I’ll tell you, at the rate I’m going with catching up on the movies we’ve played that I haven’t seen, I could almost start to develop an animosity toward English-language films. Looking down that list of films I’ve watched recently, there’s a lot of disappointing stuff in American - and a lot of really good stuff in languages other than American. (And yes, I know that American isn’t a langauge. I’m making fun of the jackoffs who think that there’s something wrong with you if your skin ain’t white and you don’t talk American.) The two best movies in that long list are both in English (Inglourious Basterds and The Hurt Locker) - but the remainder of the top five would be foreign language films, and I have a feeling that most of the top ten would be filled out by films that ain’t in American.

O’Horten would be one of those, even if it does slip into standard convention at the very end, and even if its first little vignette is stronger than all of the rest that follow. It’s a Norwegian picture by Bent Hamer about a man called Odd Horten who has just retired as a locomotive engineer after forty years of service. He is fêted by his colleagues, but gets locked out of the building where the party is going to be and then climbs some scaffolding to try to get into the building. Instead, he winds up in some other family’s apartment and wakes their little boy, who wants to show Horten his car and then insists that Horten sit in a chair next to his bunk bed until he falls asleep. Of course, Horten falls asleep too, and then sneaks out of the house the next morning while the family is having breakfast. It’s an absurd little vignette, but it’s awfully funny, and even a little bit touching, trading on a classical innocence that doesn’t quite become naïvete.

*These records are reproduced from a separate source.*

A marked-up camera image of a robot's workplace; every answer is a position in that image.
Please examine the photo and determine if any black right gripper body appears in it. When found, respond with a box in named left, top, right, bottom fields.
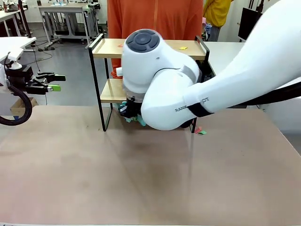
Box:
left=119, top=100, right=143, bottom=118

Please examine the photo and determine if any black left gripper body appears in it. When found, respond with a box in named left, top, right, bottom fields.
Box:
left=6, top=65, right=36, bottom=94

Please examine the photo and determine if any teal chenille duster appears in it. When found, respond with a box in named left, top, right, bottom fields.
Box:
left=117, top=103, right=148, bottom=128

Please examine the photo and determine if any cardboard box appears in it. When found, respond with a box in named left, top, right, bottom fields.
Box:
left=10, top=97, right=38, bottom=113

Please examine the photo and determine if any white desk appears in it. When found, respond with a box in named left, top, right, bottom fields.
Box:
left=0, top=37, right=37, bottom=51

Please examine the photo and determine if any workbench with dark red leg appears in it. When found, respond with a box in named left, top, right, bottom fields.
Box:
left=0, top=0, right=32, bottom=38

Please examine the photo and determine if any grey metal workbench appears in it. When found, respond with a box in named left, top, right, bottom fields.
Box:
left=39, top=2, right=99, bottom=45

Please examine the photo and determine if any person in orange hoodie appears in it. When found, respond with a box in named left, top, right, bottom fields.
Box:
left=107, top=0, right=204, bottom=80

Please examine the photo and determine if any white table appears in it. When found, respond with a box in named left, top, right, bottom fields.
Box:
left=204, top=41, right=246, bottom=77

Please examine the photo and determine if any person in yellow top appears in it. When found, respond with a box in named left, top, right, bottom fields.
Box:
left=202, top=0, right=235, bottom=42

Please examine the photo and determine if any black monitor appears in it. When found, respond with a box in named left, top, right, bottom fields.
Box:
left=238, top=7, right=263, bottom=43

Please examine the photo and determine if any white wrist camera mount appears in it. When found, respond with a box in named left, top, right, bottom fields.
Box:
left=0, top=46, right=24, bottom=70

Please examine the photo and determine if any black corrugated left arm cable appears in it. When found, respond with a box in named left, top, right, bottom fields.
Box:
left=0, top=82, right=33, bottom=127

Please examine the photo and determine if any wooden shelf black metal frame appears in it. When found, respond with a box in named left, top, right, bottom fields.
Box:
left=88, top=33, right=210, bottom=134

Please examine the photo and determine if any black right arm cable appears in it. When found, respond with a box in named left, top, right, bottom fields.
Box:
left=225, top=81, right=301, bottom=109

The rest of the film is a rolling series of similar vignettes, ticked off in episodic fashion, though none of them are either as absurd or as funny as that first one. Horten pays a visit to his extremely elderly, nearly catatonic mother (who was once a ski jumper) and gives her some grapes, but she never speaks. There’s a story there, of course, but it’s not revealed until the end of the picture, and it is to Hamer’s credit (he also wrote the script) that he does not overdo it. The import of the story is poignant, and we get that - but he doesn’t rub our noses in it and make us wish that he had left it out. Later, Horten takes a sauna and falls asleep (again) and then goes skinny dipping when he wakes up, only to be interrupted by a couple with designs on a bit more than skinny dipping when they jump into the pool naked. Like in the scene when he stays overnight at the boy’s apartment, he manages to escape the pool unbeknownst to the others in attendance.

You could certainly argue that it is at least unlikely, and maybe even impossible, that he could make such an escape once - never mind more than once. You would probably be right, on a certain level; but that would be leaving out what Hamer might be trying to say about Horten and his place in the world, and what some of his really excellent compositions are trying to show. In a number of scenes (the sauna, and twice at a local pub), Horten is shown to be sitting off to the side, away from others. In the pub, he’s sitting in a seat tucked behind the front door. If you look at the door from inside the pub, you see Horten sitting immediately to the right of the door; but if you were to come into the pub and look around, you would miss him altogether. He is similarly situated in the sauna, all the way in the top corner, placed in such a way that he cannot physically be further removed from any other person in the room. The compositions make it clear that Horten, whether consciously or unconsciously, has distanced himself from everyone else. It’s a fish out of water story, but with a paucity of overt emotional intrigue and none of the self-importance of, say, a film like Forrest Gump.

It has some things in common with the 1994 Best Picture “winner,” but although Horten meets a lot of people under unlikely circumstances he’s not a walking tour of American (nor even of Norwegian) history - he’s just doing things he would not ordinarily have done due to having to be at work every day; and while the film certainly requires a bit of suspension of disbelief, it has a ring of authenticity to it that makes you feel like you’re having a yarn spun at you by someone who is awfully good at spinning yarns - and it doesn’t hurt that Baard Owe, as Horten, delivers such an understated, efficient performance. I thought bits of it were a little slow in the middle, but it works so well overall that I can’t really gripe about the middle bits.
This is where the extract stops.